_WHAT TO DO_
In duplicating the lines below, keep every word unchanged and drop the pictures.

Collected data entries

================

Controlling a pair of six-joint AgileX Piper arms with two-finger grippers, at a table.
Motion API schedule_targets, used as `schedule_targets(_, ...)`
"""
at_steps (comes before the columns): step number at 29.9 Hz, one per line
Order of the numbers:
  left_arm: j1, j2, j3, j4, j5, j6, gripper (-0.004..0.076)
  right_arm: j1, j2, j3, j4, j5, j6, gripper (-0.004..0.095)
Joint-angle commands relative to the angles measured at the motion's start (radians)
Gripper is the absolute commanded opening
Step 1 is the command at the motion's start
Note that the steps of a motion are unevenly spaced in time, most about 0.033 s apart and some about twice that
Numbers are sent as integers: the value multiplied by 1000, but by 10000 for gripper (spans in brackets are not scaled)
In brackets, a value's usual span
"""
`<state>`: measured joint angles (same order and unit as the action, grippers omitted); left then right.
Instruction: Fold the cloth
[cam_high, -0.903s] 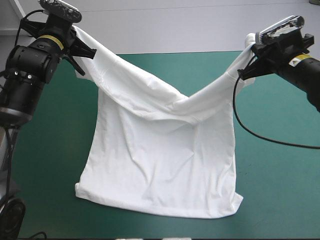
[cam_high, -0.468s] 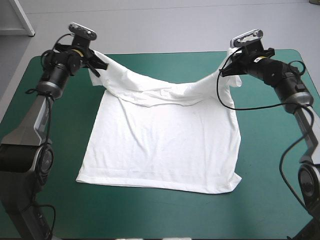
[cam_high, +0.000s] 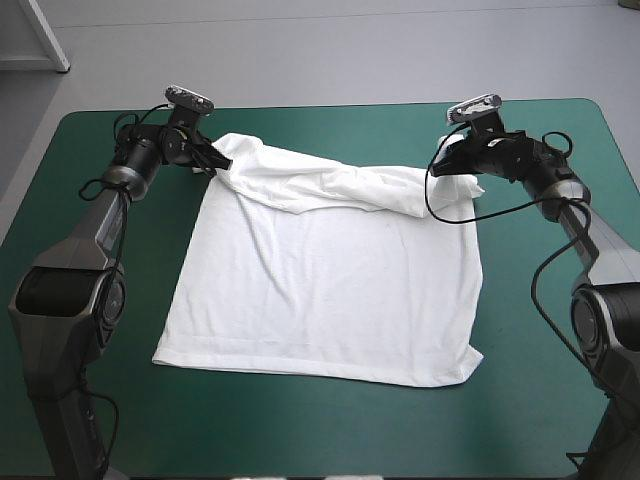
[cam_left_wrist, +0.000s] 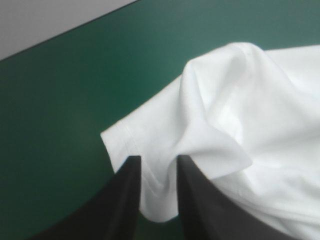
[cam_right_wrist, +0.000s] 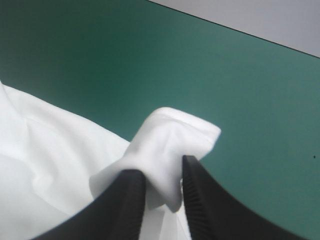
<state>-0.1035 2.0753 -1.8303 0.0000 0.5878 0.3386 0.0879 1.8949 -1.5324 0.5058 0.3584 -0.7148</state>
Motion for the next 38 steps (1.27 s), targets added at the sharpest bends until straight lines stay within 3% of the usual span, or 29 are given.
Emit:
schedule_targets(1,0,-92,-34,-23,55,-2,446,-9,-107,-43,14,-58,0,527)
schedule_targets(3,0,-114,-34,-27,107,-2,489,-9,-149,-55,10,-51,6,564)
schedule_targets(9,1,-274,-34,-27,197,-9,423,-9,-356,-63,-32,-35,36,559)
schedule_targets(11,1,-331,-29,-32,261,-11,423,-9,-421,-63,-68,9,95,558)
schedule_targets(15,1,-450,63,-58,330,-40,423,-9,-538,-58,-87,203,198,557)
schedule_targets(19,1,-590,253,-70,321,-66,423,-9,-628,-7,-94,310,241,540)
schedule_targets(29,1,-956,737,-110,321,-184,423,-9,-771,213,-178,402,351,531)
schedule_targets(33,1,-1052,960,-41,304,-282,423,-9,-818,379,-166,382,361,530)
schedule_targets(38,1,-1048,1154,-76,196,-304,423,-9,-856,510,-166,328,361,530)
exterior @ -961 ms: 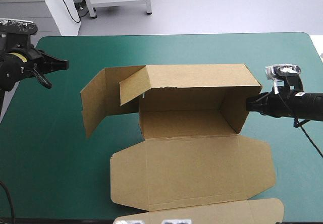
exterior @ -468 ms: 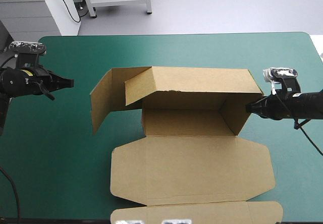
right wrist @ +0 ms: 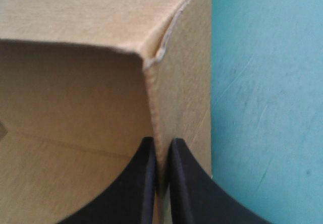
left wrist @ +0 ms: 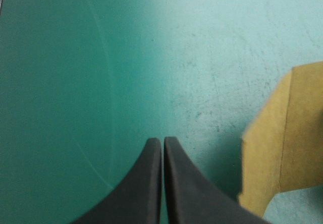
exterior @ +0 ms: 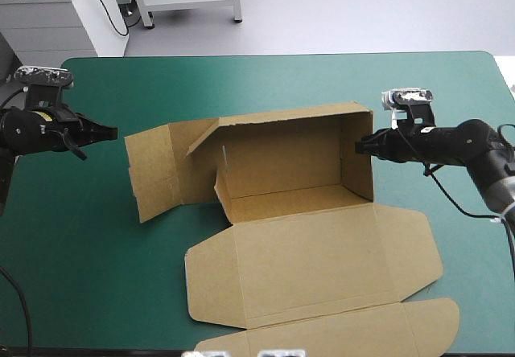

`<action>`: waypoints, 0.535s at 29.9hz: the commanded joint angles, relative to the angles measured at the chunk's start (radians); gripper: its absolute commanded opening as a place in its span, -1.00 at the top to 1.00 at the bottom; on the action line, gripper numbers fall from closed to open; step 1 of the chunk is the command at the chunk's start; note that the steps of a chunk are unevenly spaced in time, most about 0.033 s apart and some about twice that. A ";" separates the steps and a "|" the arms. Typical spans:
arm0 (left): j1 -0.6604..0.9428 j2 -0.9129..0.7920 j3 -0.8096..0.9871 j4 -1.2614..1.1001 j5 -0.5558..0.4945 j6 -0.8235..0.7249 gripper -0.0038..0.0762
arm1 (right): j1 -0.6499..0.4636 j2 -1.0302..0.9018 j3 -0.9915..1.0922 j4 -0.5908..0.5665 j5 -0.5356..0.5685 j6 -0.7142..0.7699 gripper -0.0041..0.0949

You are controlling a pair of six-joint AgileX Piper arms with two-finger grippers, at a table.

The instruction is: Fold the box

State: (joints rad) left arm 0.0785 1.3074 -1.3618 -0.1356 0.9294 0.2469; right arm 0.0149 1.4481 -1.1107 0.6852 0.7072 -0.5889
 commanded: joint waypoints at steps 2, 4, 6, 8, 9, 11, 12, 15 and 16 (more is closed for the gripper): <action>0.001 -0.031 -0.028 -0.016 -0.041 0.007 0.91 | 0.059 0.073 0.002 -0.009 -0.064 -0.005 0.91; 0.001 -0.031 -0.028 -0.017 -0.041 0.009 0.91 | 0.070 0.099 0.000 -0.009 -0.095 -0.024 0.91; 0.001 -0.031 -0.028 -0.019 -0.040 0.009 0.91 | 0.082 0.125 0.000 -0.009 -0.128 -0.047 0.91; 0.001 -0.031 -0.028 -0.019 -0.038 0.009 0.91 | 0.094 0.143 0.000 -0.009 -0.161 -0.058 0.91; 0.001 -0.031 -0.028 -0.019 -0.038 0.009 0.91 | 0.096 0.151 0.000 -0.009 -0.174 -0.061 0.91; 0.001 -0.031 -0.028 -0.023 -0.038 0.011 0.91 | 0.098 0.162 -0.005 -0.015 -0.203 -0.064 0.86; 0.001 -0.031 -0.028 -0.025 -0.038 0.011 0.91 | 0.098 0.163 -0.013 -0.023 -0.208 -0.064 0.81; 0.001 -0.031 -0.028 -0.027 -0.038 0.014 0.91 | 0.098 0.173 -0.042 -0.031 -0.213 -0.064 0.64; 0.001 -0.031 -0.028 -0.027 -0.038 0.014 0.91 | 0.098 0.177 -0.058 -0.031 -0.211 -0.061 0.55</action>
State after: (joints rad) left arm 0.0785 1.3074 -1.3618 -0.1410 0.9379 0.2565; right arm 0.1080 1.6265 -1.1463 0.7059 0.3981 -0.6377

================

_OUTPUT FOR THIS TASK_
Controlling a pair of six-joint AgileX Piper arms with two-finger grippers, at a table.
Motion API schedule_targets, used as `schedule_targets(_, ...)`
"""
at_steps (comes before the columns): step number at 29.9 Hz, one per line
Order of the numbers:
  left_arm: j1, j2, j3, j4, j5, j6, gripper (-0.004..0.076)
  right_arm: j1, j2, j3, j4, j5, j6, gripper (-0.004..0.095)
Joint-angle commands relative to the angles measured at the motion's start (radians)
Gripper is the absolute commanded opening
Step 1 is the command at the motion's start
Note that the steps of a motion are unevenly spaced in time, most about 0.033 s apart and some about twice that
Numbers are sent as integers: the value multiplied by 1000, but by 10000 for gripper (spans in brackets are not scaled)
In brackets, a value's usual span
"""
`<state>`: measured joint angles (same order and unit as the action, grippers omitted); left then right.
Instruction: Fold the cloth
[cam_high, -0.903s] 
[cam_high, -0.468s] 
[cam_high, +0.000s] 
[cam_left_wrist, +0.000s] 
[cam_right_wrist, +0.000s] 
<state>-0.1035 2.0753 -1.8303 0.0000 0.5878 0.3386 0.0879 1.8949 -1.5324 0.5058 0.3584 -0.7148</state>
Motion for the next 38 steps (1.27 s), targets added at the sharpest bends until straight lines stay within 3% of the usual span, or 29 are given.
Emit:
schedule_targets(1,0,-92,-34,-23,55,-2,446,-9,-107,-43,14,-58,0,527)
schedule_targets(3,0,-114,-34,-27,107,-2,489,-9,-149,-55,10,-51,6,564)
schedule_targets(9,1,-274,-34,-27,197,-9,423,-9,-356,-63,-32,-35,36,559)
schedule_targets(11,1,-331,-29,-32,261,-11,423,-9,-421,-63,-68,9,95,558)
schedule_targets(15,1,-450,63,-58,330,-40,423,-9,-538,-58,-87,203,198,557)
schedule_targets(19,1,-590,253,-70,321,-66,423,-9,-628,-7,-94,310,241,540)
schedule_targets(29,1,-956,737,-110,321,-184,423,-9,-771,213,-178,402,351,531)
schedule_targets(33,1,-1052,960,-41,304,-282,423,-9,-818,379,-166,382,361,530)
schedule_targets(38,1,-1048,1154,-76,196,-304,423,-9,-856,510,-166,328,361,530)
exterior @ -961 ms: 
exterior @ -468 ms: 
right wrist @ +0 ms: 
left wrist @ +0 ms: 
exterior @ +0 ms: 

`<action>`: waypoints, 0.535s at 29.9hz: the commanded joint angles, relative to the angles measured at the chunk's start (radians); gripper: its absolute commanded opening as a place in its span, -1.00 at the top to 1.00 at the bottom; on the action line, gripper numbers fall from closed to open; step 1 of the chunk is the command at the chunk's start; note that the steps of a chunk are unevenly spaced in time, most about 0.033 s apart and some about twice that. A ";" separates the steps and a "|" the arms. Typical spans:
arm0 (left): j1 -0.6604..0.9428 j2 -0.9129..0.7920 j3 -0.8096..0.9871 j4 -1.2614..1.1001 j5 -0.5558..0.4945 j6 -0.8235..0.7249 gripper -0.0038..0.0762
arm1 (right): j1 -0.6499..0.4636 j2 -1.0302..0.9018 j3 -0.9915..1.0922 j4 -0.5908..0.5665 j5 -0.5356..0.5685 j6 -0.7142..0.7699 gripper -0.0041..0.0949

You are controlling a pair of six-joint AgileX Piper arms with two-finger grippers, at a table.

The instruction is: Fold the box

State: (joints rad) left arm 0.0785 1.3074 -1.3618 -0.1356 0.9294 0.2469; right arm 0.0149 1.4481 -1.1107 0.6852 0.7072 -0.5889
 commanded: joint waypoints at steps 2, 4, 6, 8, 9, 11, 12, 15 and 16 (more is closed for the gripper): <action>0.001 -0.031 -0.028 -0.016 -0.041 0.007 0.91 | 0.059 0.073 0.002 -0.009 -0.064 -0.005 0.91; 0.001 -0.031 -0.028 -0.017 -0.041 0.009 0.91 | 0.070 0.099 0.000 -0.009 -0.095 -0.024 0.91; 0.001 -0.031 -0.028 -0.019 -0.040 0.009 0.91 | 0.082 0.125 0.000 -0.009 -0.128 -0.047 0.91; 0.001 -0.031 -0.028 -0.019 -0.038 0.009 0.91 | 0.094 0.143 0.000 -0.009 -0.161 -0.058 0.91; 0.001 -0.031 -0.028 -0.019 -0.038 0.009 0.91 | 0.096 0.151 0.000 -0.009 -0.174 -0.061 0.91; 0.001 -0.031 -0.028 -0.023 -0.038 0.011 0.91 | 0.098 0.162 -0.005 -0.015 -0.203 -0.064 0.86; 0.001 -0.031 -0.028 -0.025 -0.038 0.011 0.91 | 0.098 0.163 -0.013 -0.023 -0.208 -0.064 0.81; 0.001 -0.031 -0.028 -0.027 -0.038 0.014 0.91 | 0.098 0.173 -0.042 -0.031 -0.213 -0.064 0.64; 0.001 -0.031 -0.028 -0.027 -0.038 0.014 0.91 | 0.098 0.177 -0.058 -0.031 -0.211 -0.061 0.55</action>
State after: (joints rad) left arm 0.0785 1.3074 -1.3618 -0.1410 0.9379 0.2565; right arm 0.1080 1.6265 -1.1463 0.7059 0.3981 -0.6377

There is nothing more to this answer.